"BUT SCORPIONS DON'T HAVE BONES," I said the next day at lunch. "They have a shell, right? Like armor. They're arachnids. They don't have any bones."
Up till then I thought Relly was just plain weird. But I didn't know how weird till he started explaining the name. "Don't you see?" he said, whispering like it was some earthshattering secret. "That's what makes the name so cool. It's something that doesn't exist but it's real. Like if scorpions had bones, what would they be? They'd be us."
Butt took two pieces of baloney off his sandwich and ripped holes in the middle. Then he slapped them on his face like a mask and started singing the old Batman theme music.
"I don't get it. How can something be real and not real at the—"
"That's the whole point."
We were in the cafeteria, me and Butt and Relly, at a table off in the corner. "Did you believe in Santa Claus when you were little?" He didn't let me answer. "You sure did. And it was cool, right? Some fat magic maniac comes out of the sky with presents and a sleigh and zero-gravity reindeer. Christmas Eve was the best, right? But it's not real. Not like school and pizza and scumpack teachers yelling is real. So our name is ten times more cool. Like in some other world scorpions do have bones."
In some other world? "What are you talking about?"

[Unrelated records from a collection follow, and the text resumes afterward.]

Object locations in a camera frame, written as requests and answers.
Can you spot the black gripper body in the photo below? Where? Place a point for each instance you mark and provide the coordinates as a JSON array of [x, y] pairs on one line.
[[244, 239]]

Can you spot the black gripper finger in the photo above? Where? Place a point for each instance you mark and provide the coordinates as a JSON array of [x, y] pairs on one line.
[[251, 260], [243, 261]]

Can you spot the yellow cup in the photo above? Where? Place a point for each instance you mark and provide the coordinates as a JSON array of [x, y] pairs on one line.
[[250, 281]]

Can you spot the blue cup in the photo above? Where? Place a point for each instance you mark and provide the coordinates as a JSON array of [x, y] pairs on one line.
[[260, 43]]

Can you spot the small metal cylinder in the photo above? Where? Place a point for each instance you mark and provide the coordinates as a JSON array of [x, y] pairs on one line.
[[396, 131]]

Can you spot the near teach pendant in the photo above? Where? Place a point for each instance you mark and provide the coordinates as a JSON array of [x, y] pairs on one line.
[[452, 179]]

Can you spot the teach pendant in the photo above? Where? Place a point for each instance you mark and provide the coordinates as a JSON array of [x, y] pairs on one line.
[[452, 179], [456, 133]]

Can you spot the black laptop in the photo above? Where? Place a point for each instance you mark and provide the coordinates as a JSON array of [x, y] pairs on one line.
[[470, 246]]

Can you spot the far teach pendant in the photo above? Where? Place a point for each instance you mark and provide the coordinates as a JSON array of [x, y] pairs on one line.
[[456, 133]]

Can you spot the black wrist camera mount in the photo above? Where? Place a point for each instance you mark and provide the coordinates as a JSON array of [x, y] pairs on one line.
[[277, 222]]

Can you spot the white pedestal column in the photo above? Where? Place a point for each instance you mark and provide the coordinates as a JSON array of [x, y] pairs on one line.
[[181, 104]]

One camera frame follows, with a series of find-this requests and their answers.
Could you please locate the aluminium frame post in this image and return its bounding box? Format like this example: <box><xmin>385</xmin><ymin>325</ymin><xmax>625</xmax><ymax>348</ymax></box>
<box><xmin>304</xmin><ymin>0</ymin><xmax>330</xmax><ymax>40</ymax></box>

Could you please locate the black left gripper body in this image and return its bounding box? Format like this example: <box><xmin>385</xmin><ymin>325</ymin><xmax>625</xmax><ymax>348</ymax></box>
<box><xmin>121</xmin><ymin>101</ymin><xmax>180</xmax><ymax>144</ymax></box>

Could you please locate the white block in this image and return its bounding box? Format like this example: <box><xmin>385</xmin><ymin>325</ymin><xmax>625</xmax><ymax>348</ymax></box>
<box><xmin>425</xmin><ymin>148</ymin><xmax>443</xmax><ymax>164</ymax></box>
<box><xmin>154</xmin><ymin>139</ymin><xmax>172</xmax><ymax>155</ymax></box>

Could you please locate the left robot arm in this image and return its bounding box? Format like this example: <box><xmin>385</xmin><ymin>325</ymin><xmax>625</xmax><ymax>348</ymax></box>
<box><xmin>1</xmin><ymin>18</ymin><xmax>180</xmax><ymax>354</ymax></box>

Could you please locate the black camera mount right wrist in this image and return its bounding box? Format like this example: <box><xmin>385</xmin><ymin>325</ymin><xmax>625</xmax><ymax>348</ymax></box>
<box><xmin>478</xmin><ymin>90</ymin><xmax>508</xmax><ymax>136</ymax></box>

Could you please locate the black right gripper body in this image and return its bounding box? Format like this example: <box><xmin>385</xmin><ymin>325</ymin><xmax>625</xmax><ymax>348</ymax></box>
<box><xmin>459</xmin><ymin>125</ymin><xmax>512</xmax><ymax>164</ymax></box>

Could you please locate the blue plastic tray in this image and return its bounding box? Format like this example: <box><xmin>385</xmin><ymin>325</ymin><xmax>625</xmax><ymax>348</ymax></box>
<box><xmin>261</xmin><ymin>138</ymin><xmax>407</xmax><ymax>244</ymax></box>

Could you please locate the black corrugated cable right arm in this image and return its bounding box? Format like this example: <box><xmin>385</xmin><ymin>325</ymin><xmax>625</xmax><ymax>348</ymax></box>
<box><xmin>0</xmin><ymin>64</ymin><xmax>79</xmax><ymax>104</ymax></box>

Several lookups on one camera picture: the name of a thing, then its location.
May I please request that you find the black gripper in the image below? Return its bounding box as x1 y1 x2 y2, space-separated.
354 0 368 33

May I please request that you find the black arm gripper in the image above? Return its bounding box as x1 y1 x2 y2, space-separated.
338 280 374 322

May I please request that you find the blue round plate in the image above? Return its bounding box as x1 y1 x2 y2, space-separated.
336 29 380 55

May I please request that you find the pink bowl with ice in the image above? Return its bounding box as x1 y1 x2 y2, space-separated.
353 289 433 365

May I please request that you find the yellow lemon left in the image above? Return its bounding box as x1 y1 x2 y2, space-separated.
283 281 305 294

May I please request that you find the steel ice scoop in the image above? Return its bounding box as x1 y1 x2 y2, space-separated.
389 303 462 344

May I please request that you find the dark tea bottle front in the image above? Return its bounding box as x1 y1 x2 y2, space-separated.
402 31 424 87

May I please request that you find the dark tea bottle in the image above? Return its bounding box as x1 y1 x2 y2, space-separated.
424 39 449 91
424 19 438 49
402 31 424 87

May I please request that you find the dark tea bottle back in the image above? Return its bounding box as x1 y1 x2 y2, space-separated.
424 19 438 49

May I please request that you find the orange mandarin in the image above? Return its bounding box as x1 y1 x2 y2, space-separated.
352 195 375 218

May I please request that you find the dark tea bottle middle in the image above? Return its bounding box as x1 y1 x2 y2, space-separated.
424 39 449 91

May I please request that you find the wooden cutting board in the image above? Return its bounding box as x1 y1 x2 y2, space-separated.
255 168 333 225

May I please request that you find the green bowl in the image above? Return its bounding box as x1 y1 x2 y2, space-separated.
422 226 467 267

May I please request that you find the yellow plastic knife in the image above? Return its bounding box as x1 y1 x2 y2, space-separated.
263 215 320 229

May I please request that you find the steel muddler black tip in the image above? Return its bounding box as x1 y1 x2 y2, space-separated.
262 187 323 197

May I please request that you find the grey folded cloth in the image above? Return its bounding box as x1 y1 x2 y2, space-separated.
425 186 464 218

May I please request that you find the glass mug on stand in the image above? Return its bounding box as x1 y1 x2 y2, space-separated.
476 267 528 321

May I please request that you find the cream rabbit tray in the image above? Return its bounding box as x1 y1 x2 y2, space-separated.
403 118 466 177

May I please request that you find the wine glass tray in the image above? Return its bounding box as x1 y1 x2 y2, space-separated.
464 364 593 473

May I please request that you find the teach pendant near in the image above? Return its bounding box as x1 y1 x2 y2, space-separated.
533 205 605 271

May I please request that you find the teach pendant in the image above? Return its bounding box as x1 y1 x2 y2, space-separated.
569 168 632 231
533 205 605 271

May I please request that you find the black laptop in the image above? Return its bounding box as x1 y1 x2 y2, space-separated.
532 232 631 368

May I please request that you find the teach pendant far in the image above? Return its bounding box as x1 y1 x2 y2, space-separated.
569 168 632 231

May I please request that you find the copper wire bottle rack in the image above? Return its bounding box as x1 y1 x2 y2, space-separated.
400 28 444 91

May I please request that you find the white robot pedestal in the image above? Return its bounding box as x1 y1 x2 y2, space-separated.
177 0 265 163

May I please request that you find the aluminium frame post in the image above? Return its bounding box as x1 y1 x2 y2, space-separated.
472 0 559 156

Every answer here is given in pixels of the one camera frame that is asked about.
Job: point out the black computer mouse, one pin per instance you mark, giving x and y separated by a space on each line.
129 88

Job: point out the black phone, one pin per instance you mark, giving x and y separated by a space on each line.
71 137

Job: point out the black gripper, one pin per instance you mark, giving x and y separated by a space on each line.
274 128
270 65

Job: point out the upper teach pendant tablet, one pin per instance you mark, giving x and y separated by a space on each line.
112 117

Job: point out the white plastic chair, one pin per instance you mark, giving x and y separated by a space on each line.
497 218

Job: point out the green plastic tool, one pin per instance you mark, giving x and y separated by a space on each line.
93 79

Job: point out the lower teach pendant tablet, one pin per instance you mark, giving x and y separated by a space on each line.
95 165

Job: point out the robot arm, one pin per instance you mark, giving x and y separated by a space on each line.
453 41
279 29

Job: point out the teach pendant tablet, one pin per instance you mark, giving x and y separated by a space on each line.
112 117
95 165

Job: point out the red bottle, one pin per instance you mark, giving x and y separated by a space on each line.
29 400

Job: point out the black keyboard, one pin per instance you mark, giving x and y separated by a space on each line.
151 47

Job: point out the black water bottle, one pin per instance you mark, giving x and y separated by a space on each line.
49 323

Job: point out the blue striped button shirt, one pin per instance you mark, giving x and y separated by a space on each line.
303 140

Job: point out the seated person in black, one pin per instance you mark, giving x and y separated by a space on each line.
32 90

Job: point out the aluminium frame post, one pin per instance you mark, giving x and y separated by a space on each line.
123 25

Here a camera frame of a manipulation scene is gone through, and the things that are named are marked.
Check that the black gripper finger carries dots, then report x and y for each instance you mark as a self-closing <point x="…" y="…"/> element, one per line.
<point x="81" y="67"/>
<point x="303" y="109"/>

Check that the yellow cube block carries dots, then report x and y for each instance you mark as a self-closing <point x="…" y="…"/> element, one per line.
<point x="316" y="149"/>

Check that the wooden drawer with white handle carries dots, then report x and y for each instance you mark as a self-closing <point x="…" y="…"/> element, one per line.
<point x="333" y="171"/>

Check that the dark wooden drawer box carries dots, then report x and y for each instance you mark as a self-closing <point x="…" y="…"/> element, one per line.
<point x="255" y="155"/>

"Nothing is what it seems to be," Relly leaned close and whispered. "You know, like the whole world is wearing camouflage. Everything and everyone is hiding." Butt wasn't paying much attention. He could only take so much of this weirdness. "They're all like puppets. Only, they don't want you to see their strings. Every person in the world. They all tell lies. They all wear a mask."
Butt nodded, then pulled off his baloney disguise and grinned. Relly pointed over to a table where some of the popular kids were sitting. Good-looking football players, girls with beautiful hair and clear skin and perfect figures. "In a couple years," Relly told me. "They'll all be pumping gas or working as a greeter at K-Mart. 'Hello, have a wonderful day!'" He sneered the words. "And you know where I'll be?"
"No," I said, edging a little closer.
"I don't know, either. But wherever it is, I'll be big. I can tell you that. I will be immense. "He said that word like a challenge, like he dared anyone to disagree. "I will be so big, all those jocks and jockesses won't even be able to see me. Like ants can't see a person, just a huge shadow looming over before you squash them flat. I will be so big that these losers who think they're such winners won't even recognize me."
One minute I thought he was pathetic. And the next he seemed awesome. Then he was both at the same time. A whispering scrawny kid with a fiery look in his eye.
"Now that we're together, the four of us, it's gonna start. The big time. The biggest thing you ever saw." He kept watching me as he talked, waiting for me to laugh or say this was all stupid. But I didn't.
"It's the Ghost Metal thing," he said. "When we really get cranking, the four of us, we can cross over to the other side, the other world."
He needed Scorpio Bone with him. That's what he said, sitting there watching the clock in the cafeteria. Going over to "the other world" was too dangerous just by himself. "Four sides of the square to make it safe. Seeing in all four directions.
It takes four and no more.
It takes four to win the war."
Were these lyrics from some song he'd written?
I didn't find out that day. The bell rang and we pushed back from the table. Relly went to math and I had English.